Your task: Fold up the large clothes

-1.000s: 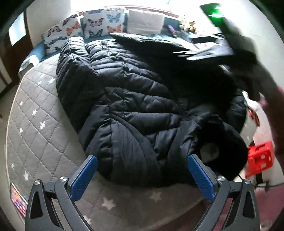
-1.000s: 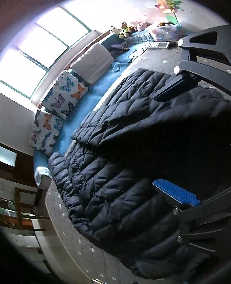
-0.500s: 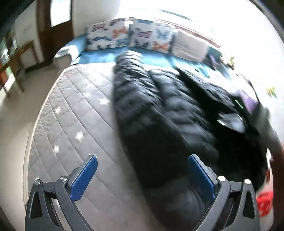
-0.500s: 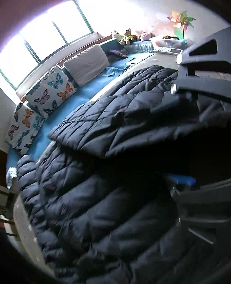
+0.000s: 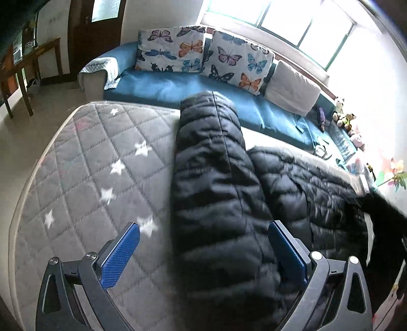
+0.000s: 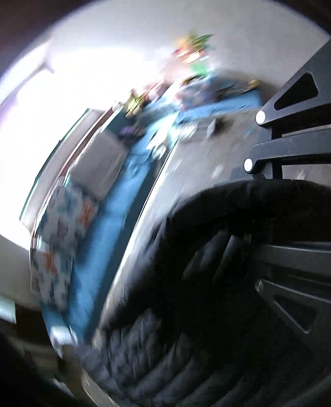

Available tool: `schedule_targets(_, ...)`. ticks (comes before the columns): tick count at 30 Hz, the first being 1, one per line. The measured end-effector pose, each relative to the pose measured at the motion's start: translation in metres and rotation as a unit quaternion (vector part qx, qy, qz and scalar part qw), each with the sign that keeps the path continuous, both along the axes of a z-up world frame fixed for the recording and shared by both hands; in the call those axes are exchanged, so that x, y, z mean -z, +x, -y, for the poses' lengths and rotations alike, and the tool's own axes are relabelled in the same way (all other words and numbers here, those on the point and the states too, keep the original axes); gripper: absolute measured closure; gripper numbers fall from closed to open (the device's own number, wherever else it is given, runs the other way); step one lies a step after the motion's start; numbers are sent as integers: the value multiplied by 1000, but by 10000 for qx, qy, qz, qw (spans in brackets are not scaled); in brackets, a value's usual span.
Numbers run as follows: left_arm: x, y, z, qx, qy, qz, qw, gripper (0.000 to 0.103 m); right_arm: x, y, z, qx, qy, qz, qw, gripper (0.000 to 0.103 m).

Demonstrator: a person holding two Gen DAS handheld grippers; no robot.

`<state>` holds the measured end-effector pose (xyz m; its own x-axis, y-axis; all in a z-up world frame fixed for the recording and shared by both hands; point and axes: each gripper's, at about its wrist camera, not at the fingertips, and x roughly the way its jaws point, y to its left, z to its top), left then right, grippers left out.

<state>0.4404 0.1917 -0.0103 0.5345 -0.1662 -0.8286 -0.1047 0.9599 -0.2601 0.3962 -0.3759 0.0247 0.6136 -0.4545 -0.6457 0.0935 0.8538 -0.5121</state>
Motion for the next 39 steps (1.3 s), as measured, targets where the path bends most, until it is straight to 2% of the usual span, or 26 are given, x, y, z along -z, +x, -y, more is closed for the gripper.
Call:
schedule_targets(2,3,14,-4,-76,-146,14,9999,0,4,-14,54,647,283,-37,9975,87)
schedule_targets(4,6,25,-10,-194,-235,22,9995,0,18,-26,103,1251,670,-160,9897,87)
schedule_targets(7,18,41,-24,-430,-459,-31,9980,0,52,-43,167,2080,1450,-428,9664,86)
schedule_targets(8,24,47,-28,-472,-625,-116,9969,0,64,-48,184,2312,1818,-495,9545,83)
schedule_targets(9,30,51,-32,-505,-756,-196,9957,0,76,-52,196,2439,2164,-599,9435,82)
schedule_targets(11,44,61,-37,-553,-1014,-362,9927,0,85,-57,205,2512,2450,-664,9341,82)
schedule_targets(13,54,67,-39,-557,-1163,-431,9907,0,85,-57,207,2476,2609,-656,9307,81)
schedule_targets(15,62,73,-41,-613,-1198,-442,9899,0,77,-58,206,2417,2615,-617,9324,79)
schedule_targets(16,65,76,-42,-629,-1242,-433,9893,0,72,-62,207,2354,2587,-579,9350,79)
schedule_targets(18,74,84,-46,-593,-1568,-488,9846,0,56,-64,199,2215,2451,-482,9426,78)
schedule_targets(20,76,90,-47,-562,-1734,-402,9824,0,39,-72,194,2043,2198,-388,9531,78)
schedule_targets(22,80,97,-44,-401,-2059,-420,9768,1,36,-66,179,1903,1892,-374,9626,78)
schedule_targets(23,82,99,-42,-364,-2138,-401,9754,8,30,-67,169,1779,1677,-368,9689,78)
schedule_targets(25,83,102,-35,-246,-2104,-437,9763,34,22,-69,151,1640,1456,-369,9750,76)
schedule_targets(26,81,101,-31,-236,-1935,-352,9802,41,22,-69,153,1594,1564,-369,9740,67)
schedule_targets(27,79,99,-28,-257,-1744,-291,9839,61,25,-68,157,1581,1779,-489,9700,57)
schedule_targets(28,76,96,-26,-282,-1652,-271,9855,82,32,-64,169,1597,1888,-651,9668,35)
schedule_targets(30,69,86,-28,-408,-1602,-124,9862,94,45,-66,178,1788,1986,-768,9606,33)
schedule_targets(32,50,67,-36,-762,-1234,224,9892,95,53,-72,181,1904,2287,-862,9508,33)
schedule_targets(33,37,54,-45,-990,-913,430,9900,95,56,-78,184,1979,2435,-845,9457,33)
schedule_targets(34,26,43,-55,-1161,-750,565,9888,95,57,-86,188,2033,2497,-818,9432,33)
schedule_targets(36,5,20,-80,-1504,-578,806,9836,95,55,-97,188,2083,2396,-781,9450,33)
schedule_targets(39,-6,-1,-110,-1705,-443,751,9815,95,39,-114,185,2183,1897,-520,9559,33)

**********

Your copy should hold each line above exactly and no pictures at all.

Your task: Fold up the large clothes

-1.000s: 
-1.000s: 
-0.500s: 
-0.500s: 
+0.000s: 
+0.000s: 

Available tool: `schedule_targets(_, ...)`. ticks (comes before the columns): tick count at 30 Hz, the first being 1, one per line. The measured end-effector pose, each relative to the pose measured at the motion's start: translation in metres and rotation as a unit quaternion (vector part qx, qy, qz and scalar part qw), each with the sign that keeps the path continuous, both along the axes of a z-up world frame fixed for the recording and shared by both hands; in the call those axes are exchanged, so that x, y, z mean -z, +x, -y, for the poses' lengths and rotations alike, and the tool's own axes are relabelled in the same way (all other words and numbers here, those on the point and the states too, keep the original axes); gripper: absolute measured closure; gripper numbers fall from closed to open (the device's own number, wherever else it is given, runs the other way); step one lies a step after the motion's start; numbers are sent as integers: the value multiplied by 1000, but by 10000 for qx, qy, qz, qw (spans in brackets are not scaled); in brackets, a value's usual span.
Numbers run as follows: left_arm: x, y, z, qx, qy, qz, qw, gripper (0.000 to 0.103 m); right_arm: x, y, z, qx, qy, qz, qw, gripper (0.000 to 0.103 m).

Demonstrator: a person holding two Gen DAS handheld grippers; no robot.

`<state>` holds the measured end-effector pose (xyz m; its own x-axis, y-axis; all in a z-up world frame fixed for the recording and shared by both hands; point and axes: each gripper's, at about its wrist camera, not at the fingertips, and x roughly the way its jaws point, y to its left, z to its top), left then right, grippers left out.

<state>0.4404 0.1917 -0.0103 0.5345 -0.1662 -0.8286 -0.1047 0.9599 -0.2601 0.3962 -0.3759 0.0247 0.6136 -0.4545 -0.6457 0.0935 0.8538 -0.5121</state>
Motion for the next 39 steps (1.3 s), as measured, targets where the path bends most, until it is straight to 2% of the usual span, or 26 are given, x, y, z along -z, +x, -y, more is closed for the gripper.
Call:
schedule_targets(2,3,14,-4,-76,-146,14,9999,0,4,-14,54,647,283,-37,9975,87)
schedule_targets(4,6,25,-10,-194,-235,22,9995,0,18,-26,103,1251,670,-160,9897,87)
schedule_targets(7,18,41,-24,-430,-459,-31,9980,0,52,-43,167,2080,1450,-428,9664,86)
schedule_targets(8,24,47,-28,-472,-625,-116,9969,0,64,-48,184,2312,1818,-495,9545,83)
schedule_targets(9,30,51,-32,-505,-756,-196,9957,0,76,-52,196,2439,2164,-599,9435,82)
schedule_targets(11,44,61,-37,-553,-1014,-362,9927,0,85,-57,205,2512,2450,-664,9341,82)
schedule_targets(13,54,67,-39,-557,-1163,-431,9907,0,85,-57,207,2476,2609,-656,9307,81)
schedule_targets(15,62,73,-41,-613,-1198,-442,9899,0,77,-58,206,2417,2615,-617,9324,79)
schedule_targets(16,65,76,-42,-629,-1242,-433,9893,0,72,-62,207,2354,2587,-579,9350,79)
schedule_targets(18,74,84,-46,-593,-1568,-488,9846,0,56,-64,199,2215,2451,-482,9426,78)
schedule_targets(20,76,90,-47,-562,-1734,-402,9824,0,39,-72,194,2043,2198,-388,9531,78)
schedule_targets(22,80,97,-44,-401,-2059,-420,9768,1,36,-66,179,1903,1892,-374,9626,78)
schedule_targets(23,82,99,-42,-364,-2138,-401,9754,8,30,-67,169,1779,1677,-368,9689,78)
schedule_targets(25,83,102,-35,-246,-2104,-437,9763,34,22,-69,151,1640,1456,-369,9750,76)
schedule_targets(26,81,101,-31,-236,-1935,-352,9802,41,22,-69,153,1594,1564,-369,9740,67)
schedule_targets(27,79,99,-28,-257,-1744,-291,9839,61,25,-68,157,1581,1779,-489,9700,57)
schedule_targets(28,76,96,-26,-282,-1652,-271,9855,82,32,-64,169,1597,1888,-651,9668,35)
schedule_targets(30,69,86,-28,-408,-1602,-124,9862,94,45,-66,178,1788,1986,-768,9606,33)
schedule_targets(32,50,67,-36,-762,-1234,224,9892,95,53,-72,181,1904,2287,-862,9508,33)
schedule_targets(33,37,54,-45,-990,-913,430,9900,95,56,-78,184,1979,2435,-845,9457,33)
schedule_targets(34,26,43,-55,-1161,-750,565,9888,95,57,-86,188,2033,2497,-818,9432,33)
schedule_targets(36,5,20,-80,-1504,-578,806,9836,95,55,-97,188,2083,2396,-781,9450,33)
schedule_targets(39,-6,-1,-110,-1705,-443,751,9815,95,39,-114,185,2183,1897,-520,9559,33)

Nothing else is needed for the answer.